Motorista de aplicativo é suspeito de causar acidente que matou motoboy em Rio Branco

Denilson Sales da Cunha, de 22 anos, morreu no dia 15 de julho após 4 dias internado em Rio Branco — Foto: Arquivo pessoal
Por G1 AC — Rio Branco

O acidente ocorreu no dia 11 de julho, após o motociclista avançar o sinal vermelho do cruzamento e bater em um carro conduzido por um médico

Um motorista de aplicativo foi identificado como suspeito de ser o responsável pelo acidente que matou o motoby Denilson Sales da Cunha, de 22 anos, após uma perseguição à moto que ele pilotava no dia 11 de julho.

O acidente ocorreu na Avenida Nações Unidas, no bairro Bosque, em Rio Branco, o motociclista foi levado em estado grave ao pronto-socorro, onde morreu quatro dias depois, no dia 15 de julho.

O delegado da 1ª regional da Polícia Civil, Alex Dany, que investiga o caso, disse que a investigação está sendo concluída e várias testemunhas já foram ouvidas e imagens de câmeras de segurança foram analisadas.

Elas mostram que o motorista de aplicativo é o suspeito de perseguir o motoboy, porque estava em alta velocidade, acabou furando o sinal vermelho e sofreu a batida.

“A cerca do crime investigado temos a adiantar que o processo já está por ser concluso e vai ser concluído no prazo previsto em lei, em 30 dias. Nós já conseguimos identificar alguns elementos que nos leva a formar nossa convicção como o fato se deu e estamos para fechar agora a tipificação correta que vai ser aplicada ao caso concreto”, disse o delegado.

O delegado disse que já foram ouvidas algumas pessoas. A perícia esteve no local do crime e aguarda o laudo pericial para findar de fato o caso.

“O que a gente tem pra falar é que de fato a polícia atuou de forma rápida, foi identificada a autoria do crime investigado e nos próximos dias a gente vai entregar ao poder Judiciário e ao Ministério Público para poder ofertar a denúncia”, acrescentou.

O delegado disse ainda que pelas imagens analisadas, tanto o motoboy quanto o motorista de aplicativo estavam em uma velocidade anormal para aquela localidade.

Além disso, ele acrescenta que o caso chegou como uma ocorrência de trânsito culposa, mas pode evoluir para homicídio culposo.

“A notícia do fato nos chegou como uma lesão corporal culposa no trânsito e o Denilson veio a falecer quatro dias após esse acidente, por isso que chegou dessa forma. Com a evolução do caso para a morte é que nós começamos a trabalhar com essa hipótese do homicídio culposo que, dependendo da análise, dos elementos que a gente conseguir juntar ao inquérito, pode evoluir para um homicídio doloso. Na modalidade de dolo eventual, porém, repito é uma conclusão que só posso dar no relatório final que vi ser encaminhado ao Judiciário.

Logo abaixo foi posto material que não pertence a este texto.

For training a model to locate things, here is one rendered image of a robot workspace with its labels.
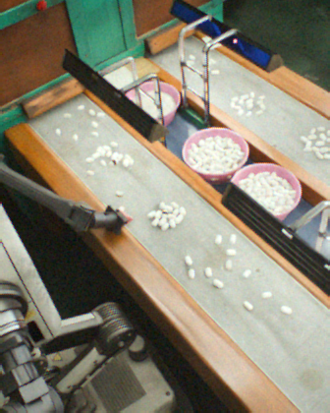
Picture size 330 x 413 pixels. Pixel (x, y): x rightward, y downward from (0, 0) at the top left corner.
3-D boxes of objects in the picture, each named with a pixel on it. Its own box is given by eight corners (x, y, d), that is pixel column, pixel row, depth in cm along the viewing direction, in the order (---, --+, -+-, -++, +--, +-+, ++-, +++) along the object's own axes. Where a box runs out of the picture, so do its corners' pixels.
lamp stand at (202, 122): (208, 134, 233) (205, 48, 200) (180, 112, 244) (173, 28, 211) (240, 115, 240) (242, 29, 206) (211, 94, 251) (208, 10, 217)
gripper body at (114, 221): (111, 204, 192) (96, 204, 186) (128, 220, 186) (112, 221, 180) (104, 218, 194) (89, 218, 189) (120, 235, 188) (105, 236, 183)
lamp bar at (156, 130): (151, 145, 180) (148, 129, 174) (60, 67, 215) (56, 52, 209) (169, 134, 182) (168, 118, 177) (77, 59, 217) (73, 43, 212)
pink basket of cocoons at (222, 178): (230, 199, 208) (230, 183, 201) (172, 176, 219) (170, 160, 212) (258, 155, 222) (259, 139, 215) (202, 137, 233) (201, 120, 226)
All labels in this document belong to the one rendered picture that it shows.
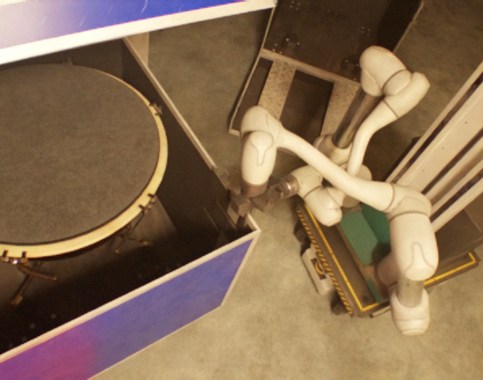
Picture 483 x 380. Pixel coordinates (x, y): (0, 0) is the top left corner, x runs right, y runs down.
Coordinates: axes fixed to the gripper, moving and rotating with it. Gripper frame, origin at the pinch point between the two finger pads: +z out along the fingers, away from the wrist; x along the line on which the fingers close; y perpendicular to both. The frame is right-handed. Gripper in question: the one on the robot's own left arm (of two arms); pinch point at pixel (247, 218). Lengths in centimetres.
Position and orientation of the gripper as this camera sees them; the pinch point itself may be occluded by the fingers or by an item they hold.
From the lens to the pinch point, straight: 149.6
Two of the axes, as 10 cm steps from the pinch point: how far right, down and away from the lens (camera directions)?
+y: -5.6, -6.4, 5.2
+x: -8.2, 3.5, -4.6
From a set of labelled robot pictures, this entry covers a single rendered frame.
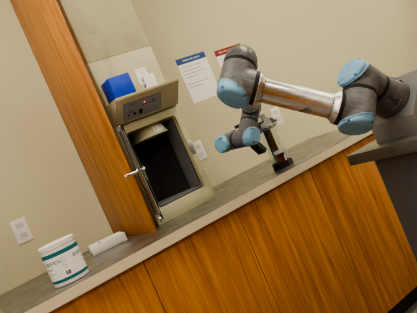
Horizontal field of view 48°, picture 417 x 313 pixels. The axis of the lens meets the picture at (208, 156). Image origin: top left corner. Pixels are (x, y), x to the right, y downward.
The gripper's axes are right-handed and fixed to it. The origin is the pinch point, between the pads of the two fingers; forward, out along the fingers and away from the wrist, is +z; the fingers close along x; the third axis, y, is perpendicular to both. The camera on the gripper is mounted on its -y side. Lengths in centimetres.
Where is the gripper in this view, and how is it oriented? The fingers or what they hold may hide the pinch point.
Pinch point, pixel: (267, 128)
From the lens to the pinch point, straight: 226.0
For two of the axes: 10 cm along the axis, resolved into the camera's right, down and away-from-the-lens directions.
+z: 6.3, -3.0, 7.1
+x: -6.6, 2.6, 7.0
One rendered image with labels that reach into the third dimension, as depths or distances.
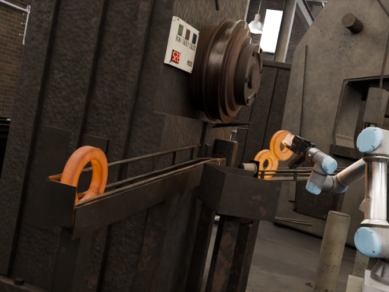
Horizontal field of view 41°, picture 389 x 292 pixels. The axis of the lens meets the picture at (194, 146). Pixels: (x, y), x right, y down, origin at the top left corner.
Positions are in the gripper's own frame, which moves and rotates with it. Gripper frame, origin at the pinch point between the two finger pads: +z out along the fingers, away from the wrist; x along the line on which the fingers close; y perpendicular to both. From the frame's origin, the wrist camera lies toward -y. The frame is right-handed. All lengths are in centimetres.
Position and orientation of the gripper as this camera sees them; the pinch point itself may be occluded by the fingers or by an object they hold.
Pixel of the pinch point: (283, 141)
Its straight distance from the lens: 276.2
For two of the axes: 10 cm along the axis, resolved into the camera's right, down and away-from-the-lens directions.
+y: 3.4, -9.1, -2.6
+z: -5.0, -4.0, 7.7
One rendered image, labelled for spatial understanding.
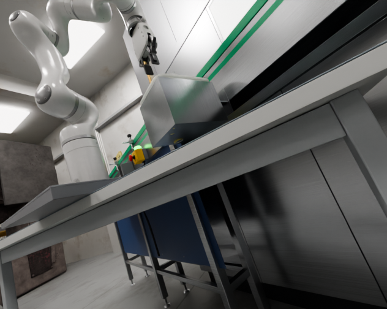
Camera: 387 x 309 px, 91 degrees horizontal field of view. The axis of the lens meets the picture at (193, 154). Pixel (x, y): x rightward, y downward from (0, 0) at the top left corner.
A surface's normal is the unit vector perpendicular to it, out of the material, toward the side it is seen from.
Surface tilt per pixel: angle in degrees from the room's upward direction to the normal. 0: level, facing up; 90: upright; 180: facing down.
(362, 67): 90
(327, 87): 90
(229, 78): 90
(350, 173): 90
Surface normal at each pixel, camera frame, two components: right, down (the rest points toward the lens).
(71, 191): 0.82, -0.39
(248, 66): -0.77, 0.16
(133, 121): -0.47, -0.01
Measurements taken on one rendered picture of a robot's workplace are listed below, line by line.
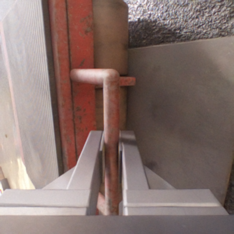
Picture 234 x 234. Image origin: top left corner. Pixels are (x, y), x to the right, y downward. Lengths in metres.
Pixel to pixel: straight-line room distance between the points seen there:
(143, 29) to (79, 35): 0.12
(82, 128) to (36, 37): 0.10
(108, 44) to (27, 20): 0.09
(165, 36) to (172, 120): 0.11
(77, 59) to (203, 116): 0.14
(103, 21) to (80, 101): 0.10
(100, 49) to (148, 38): 0.08
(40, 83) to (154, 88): 0.14
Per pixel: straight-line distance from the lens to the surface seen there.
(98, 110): 0.22
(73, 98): 0.17
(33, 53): 0.21
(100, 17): 0.22
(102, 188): 0.27
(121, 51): 0.23
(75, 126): 0.18
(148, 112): 0.25
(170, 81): 0.22
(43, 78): 0.19
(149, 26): 0.26
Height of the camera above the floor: 0.20
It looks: 39 degrees down
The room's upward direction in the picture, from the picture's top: 103 degrees counter-clockwise
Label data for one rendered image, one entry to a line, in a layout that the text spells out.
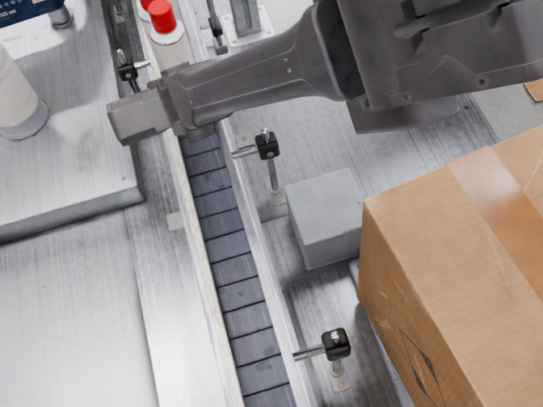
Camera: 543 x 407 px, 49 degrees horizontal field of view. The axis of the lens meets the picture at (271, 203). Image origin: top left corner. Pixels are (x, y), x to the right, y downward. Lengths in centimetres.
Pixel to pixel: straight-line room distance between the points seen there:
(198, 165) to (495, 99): 142
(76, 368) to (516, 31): 77
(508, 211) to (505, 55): 35
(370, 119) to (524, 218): 28
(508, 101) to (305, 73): 181
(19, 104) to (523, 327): 79
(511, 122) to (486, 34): 185
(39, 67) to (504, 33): 98
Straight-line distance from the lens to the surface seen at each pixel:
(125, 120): 74
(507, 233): 61
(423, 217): 60
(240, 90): 49
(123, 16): 128
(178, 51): 90
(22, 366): 95
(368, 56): 34
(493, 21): 29
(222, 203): 90
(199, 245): 83
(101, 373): 90
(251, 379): 79
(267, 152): 84
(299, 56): 40
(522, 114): 216
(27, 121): 106
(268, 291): 74
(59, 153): 103
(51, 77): 115
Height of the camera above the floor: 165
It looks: 60 degrees down
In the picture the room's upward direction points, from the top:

Ainda conforme informações da polícia, o motorista de aplicativo transportava um passageiro na hora do acidente e que ele teria relatado que a vítima de fato teria encostado no retrovisor do carro, mas que não teria causado qualquer tipo de dano.

Motoboys fazem protesto e cobram celeridade na investigação de acidente que matou colega no AC — Foto: Tálita Sabrina/Rede Amazônica

Relembre o caso

O motociclista Denilson Cunha morreu no dia 15 de julho no pronto socorro de Rio Branco. O rapaz estava internado na unidade desde o dia 11 após sofrer um grave acidente de moto na Avenida Nações Unidas, no bairro Bosque, em Rio Branco.

O acidente ocorreu por volta das 21 horas, quando Cunha bateu a moto que pilotava em um carro e sofreu traumatismo craniano.

Quando o Serviço de Atendimento Móvel de Urgência e Emergência (Samu) chegou ao local, Cunha estava no chão sendo socorrido por um popular que informou que ele estava com dificuldade para respirar e com a pupila aumentada.

Um dia depois da morte de Cunha vários motoristas de aplicativo se reuniram para pedir mais celeridade nas investigações do acidente que matou do jovem. O ato ocorreu na ponte do Centro de Rio Branco.

Covid-19

Ao dar entrada no PS, o jovem ainda teria sido diagnosticado com Covid-19. O Instituto Médico Legal (IML) não confirmou que o motoboy estava com Covid-19, mas a Saúde voltou a afirmar que Cunha havia testado positivo para a doença.

A gerente de Assistência do pronto-socorro, Mônica Nascimento confirmou que quando Cunha deu entrada na unidade passou por exame de tomografia e foi observado que ele poderia estar com a infecção por coronavírus. Em seguida, foi feito teste rápido, que deu positivo.